Ashsaver said:
I think Piracy is still a theft,but I don't treat all pirates as filthy thieves.
I live in Thailand (If you don't know: it's a place where piracy is a very big problem) and I help moderating a Minecraft Server.
We know that there are very few people who legitimately bought Minecraft in this pirate heaven,and if we open an "online-mode=true" server,we won't last very long.
So instead we open "online-mode=false" but give benefit to users who bought the game and keep persuading "pirates" on our server that buying the game is the way to go if they want these benefits.
Well,It didn't automatically convert all pirates to go legit,but at least the number of Premium Minecraft Players are going up,and that's a good thing =) (fewer pirates more legit gamers)
What I am trying to say is this:Those pirates don't just represent lost sales,but they're also potential customers who interested in your product,if you somehow convince them that buying your game instead of pirating it would benefit them more,then you can convert some of those lost sale into profit.
I think this opens up a very important point that not all people have it like we do in the west. Valve and Blizzard have both come out claiming that western price points in places like Eastern Europe and Russia, coupled with no localization or ports a year later are what is killing the market there.
They say the only way to solve the issue is to simply charge less for games there and have a localized version at release. I don't know if either company has actually done that, but both of them are self-publishers in the game industry so I assume they have a lot more stake in being correct than nearly anyone.
What I want to mention though is that not everyone in the west has things super well off either. If I may indulge myself in going off on a tangent: When I was a young nerd growing up I lived in a really shitty ass Canadian town (which shall remain nameless). My sole source of PC games was a wal-mart in town that was about 40 minute walk away. Also note that a 40 minutes walk in Canadian winter is also known as "suicide".
I didn't have a car, my friends couldn't drive, and the PC selection at this store was abysmal. Literally 1/5th of their games were ripped open and taped back together with scotch tape. Most of their games were 1 to 2 years old;
and those were the new ones.
In the rare occasion my parents needed to drive to a neighbouring (and much better) town I could obtain actual modern releases, but this wasn't often and quite frankly my minimum wage job (minus union dues!) at the grocery store was hardly a monumental source of income.
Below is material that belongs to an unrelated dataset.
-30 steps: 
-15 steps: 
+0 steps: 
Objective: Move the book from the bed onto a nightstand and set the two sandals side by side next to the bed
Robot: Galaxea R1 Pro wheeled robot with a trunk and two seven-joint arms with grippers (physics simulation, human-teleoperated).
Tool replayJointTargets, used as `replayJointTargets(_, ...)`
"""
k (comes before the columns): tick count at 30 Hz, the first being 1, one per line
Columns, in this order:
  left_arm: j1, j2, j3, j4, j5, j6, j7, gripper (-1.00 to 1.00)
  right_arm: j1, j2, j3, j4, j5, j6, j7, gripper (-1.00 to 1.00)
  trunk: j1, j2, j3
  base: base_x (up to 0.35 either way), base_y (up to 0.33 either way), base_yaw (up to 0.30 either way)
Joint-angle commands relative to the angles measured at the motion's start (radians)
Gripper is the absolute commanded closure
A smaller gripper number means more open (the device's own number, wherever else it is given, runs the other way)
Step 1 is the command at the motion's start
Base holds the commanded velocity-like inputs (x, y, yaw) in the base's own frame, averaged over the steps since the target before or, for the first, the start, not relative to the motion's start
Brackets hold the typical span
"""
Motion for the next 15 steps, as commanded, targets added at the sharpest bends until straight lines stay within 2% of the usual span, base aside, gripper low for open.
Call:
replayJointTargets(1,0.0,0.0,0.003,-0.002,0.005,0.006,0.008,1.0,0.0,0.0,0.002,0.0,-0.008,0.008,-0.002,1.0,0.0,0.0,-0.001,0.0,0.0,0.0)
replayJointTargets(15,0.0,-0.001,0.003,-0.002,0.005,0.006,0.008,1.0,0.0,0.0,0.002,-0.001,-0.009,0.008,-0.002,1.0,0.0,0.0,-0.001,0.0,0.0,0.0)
Let me tell you about this grocery store for flavor; My produce department comprising of two drug dealers, a retired guy that boasted frequently how he gave whores crack for sex on the weekends, a diagnosed bi-polar manager who frequently yelled at the top of his lungs over the smallest things, wave off huge problems 30 minutes later and come back from lunch breaks in tears. The most normal person I knew was a biker guy who lived in a trailer because he spent the majority of his income on designer drugs. At least he was friendly.
Anyways, what did I do?
I pirated games.
Honestly, compared to the people I worked with it didn't seem that bad. Compared to freezing in the cold it seemed the wise choice. I wanted to save up for university too (to escape my hellhole) but in the meantime I guess I just wanted something to take my mind off things. Had I the real means (as I do now) to buy whatever games I wanted I absolutely would have; but I simply didn't.
Did I
deserve any of those games? Nope.
Would I have bought they if I didn't pirate them? Not one chance in sweet hell, it wasn't
physically possible for me to do so. Did I count as a lost sale? Would someone like this count as a lost sale now?
All I can for sure tell you is that honestly, some of those games are the only good memories I have from those years. High school was cruel to me, my parent's had a bad divorce, I felt like I had to go to work every day with the dredges of society; my "best friend" robbed my house for drug money (which has instilled me with severe psychological trust issues) - but I can still look back and smile at the LAN parties where I played my pirated copy of Unreal Tournament 99 with some of close my friends having fun and laughing for once. At that time it didn't seem to even cross my mind that Epic Games not having my money mattered in the slightest, I figured they'd manage.
I'm not entitled to games, but I felt entitled to at least a tiny, small bit of happiness in my life and I got it from gaming.